Twitter Inc., the fast-growing microblogging service, was inaccessible Thursday morning, struck by a "denial-of-service" attack, the company said on its status blog.
"We are defending against a denial-of-service attack, and will update status again shortly," the company said in a post shortly before 11 a.m. EDT (1500 GMT) Thursday.
In an update to the blog post, Twitter said the site is back online, but that the company is "continuing to defend against and recover from this attack." The site will remain slow for users attempting to access it while Twitter attempts to recover.
"We're working to get back to 100% as quickly as we can," the company said
Not surprisingly, posts related to the cyber attack have soared to the top of Twitter's most popular topics queue now that the site is back online.
Social-networking giant Facebook Inc. also had network issues this morning, with some users reporting that certain features have been slow or not working.
Facebook said no user data was at risk and that the problems are now mostly resolved. The site is still monitoring the situation.
An attempt to use Facebook was met with some slow services, as well as several error messages.
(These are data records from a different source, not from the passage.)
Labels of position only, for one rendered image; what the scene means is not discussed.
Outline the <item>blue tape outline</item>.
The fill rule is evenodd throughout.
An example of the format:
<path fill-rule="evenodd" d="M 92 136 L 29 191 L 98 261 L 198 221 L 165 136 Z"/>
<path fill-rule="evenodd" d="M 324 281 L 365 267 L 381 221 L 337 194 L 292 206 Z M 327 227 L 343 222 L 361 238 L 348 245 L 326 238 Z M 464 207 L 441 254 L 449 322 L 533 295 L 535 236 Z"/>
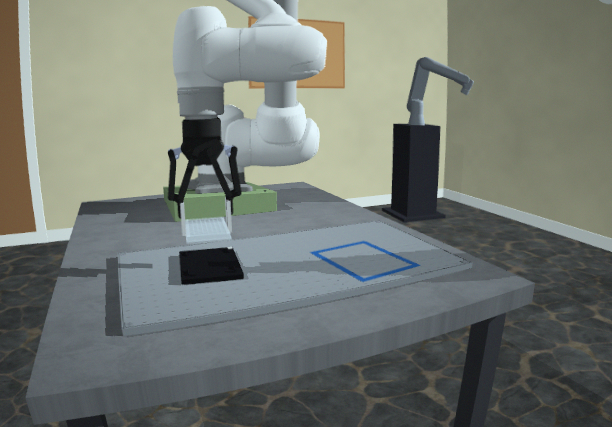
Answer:
<path fill-rule="evenodd" d="M 339 249 L 339 248 L 344 248 L 344 247 L 353 246 L 353 245 L 358 245 L 358 244 L 362 244 L 362 243 L 364 243 L 364 244 L 366 244 L 366 245 L 368 245 L 368 246 L 371 246 L 371 247 L 373 247 L 373 248 L 375 248 L 375 249 L 377 249 L 377 250 L 380 250 L 380 251 L 382 251 L 382 252 L 384 252 L 384 253 L 386 253 L 386 254 L 389 254 L 389 255 L 391 255 L 391 256 L 393 256 L 393 257 L 395 257 L 395 258 L 398 258 L 398 259 L 400 259 L 400 260 L 402 260 L 402 261 L 405 261 L 405 262 L 407 262 L 407 263 L 409 263 L 409 264 L 411 264 L 411 265 L 410 265 L 410 266 L 407 266 L 407 267 L 400 268 L 400 269 L 392 270 L 392 271 L 389 271 L 389 272 L 385 272 L 385 273 L 382 273 L 382 274 L 374 275 L 374 276 L 371 276 L 371 277 L 362 278 L 361 276 L 359 276 L 359 275 L 357 275 L 357 274 L 355 274 L 355 273 L 353 273 L 353 272 L 349 271 L 348 269 L 346 269 L 346 268 L 344 268 L 344 267 L 342 267 L 342 266 L 338 265 L 337 263 L 335 263 L 335 262 L 333 262 L 333 261 L 331 261 L 331 260 L 327 259 L 326 257 L 324 257 L 324 256 L 322 256 L 322 255 L 320 255 L 320 254 L 318 254 L 318 253 L 320 253 L 320 252 L 330 251 L 330 250 Z M 344 271 L 345 273 L 347 273 L 347 274 L 349 274 L 349 275 L 353 276 L 354 278 L 356 278 L 356 279 L 358 279 L 358 280 L 360 280 L 360 281 L 362 281 L 362 282 L 364 282 L 364 281 L 368 281 L 368 280 L 372 280 L 372 279 L 375 279 L 375 278 L 379 278 L 379 277 L 383 277 L 383 276 L 386 276 L 386 275 L 390 275 L 390 274 L 393 274 L 393 273 L 397 273 L 397 272 L 400 272 L 400 271 L 404 271 L 404 270 L 407 270 L 407 269 L 411 269 L 411 268 L 414 268 L 414 267 L 417 267 L 417 266 L 421 266 L 421 265 L 416 264 L 416 263 L 414 263 L 414 262 L 412 262 L 412 261 L 410 261 L 410 260 L 407 260 L 407 259 L 405 259 L 405 258 L 403 258 L 403 257 L 400 257 L 400 256 L 398 256 L 398 255 L 396 255 L 396 254 L 393 254 L 393 253 L 391 253 L 391 252 L 389 252 L 389 251 L 386 251 L 386 250 L 384 250 L 384 249 L 382 249 L 382 248 L 380 248 L 380 247 L 377 247 L 377 246 L 375 246 L 375 245 L 373 245 L 373 244 L 370 244 L 370 243 L 368 243 L 368 242 L 366 242 L 366 241 L 361 241 L 361 242 L 352 243 L 352 244 L 347 244 L 347 245 L 343 245 L 343 246 L 338 246 L 338 247 L 333 247 L 333 248 L 323 249 L 323 250 L 314 251 L 314 252 L 310 252 L 310 253 L 311 253 L 311 254 L 313 254 L 313 255 L 315 255 L 315 256 L 317 256 L 317 257 L 319 257 L 320 259 L 322 259 L 322 260 L 324 260 L 324 261 L 328 262 L 329 264 L 331 264 L 331 265 L 335 266 L 336 268 L 338 268 L 338 269 L 340 269 L 340 270 Z"/>

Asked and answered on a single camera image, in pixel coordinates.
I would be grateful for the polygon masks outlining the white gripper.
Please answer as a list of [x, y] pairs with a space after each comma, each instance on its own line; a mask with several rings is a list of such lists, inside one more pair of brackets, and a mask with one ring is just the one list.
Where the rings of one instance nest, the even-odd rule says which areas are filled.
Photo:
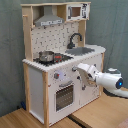
[[88, 65], [88, 64], [83, 64], [80, 63], [77, 66], [78, 70], [83, 70], [85, 72], [85, 75], [82, 75], [82, 82], [84, 83], [85, 86], [89, 87], [95, 87], [95, 80], [96, 80], [96, 74], [98, 73], [98, 69], [94, 65]]

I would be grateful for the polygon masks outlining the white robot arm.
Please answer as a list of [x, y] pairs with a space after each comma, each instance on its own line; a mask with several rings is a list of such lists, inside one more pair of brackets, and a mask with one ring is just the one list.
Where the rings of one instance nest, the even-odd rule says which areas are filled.
[[109, 73], [102, 73], [94, 65], [80, 63], [77, 66], [77, 71], [85, 85], [99, 85], [111, 94], [128, 98], [128, 91], [121, 90], [123, 78], [121, 74], [113, 74], [113, 68], [110, 69]]

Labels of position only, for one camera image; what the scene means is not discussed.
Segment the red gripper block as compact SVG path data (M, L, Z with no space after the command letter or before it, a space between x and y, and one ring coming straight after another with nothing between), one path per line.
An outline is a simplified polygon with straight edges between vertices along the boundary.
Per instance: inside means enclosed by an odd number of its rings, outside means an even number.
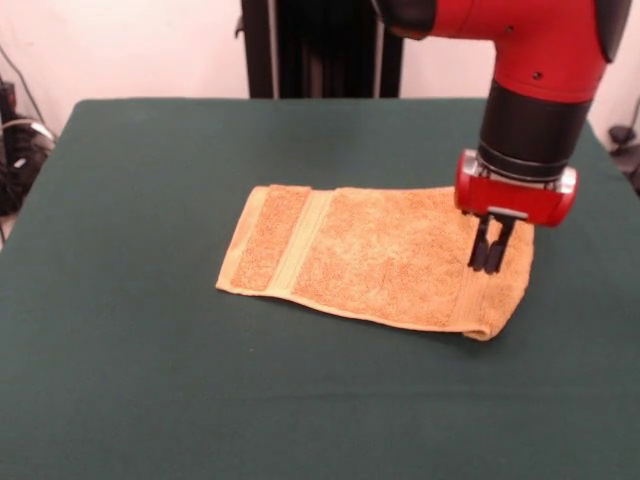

Denial-of-service attacks are a common weapon employed by cyber criminals to disrupt the working of Web sites. Perpetrators enlist millions of computers to attempt to access a particular site. The site cannot handle the massive increase in traffic, and is rendered inaccessible.
While disruptive and hard to trace, this type of cyber attack is considered by experts to be a relatively unsophisticated technique. The attack itself doesn't attempt to infiltrate the internal operations of a company's computer infrastructure. It simply renders its Web site inactive.
The attack on Twitter represents the latest in a string of denial-of-service attacks against several high-profile Web sites. In early July, a number of U.S. government Web sites, as well as the Web site of the New York Stock Exchange and several South Korean sites, were the target of similar actions.
Internet start-up Twitter's microblogging service has been gaining popularity among users around the globe, enabling members to communicate using short text messages up to 140 characters in length.
Still, Twitter and its founders, Evan Williams and Biz Stone, have struggled to keep pace with its explosion in popularity.
Twitter suffered several outages as the site grew in 2007 and into 2008, but has reduced such downtime over the past year. In 2007, Twitter's site was down for a total of 5 days and 23 hours, according to Pingdom, which monitors company Web sites. In 2008, that number was reduced to nearly 3 1/2 days, Pingdom said, and 84% of that downtime came during the first half of the year.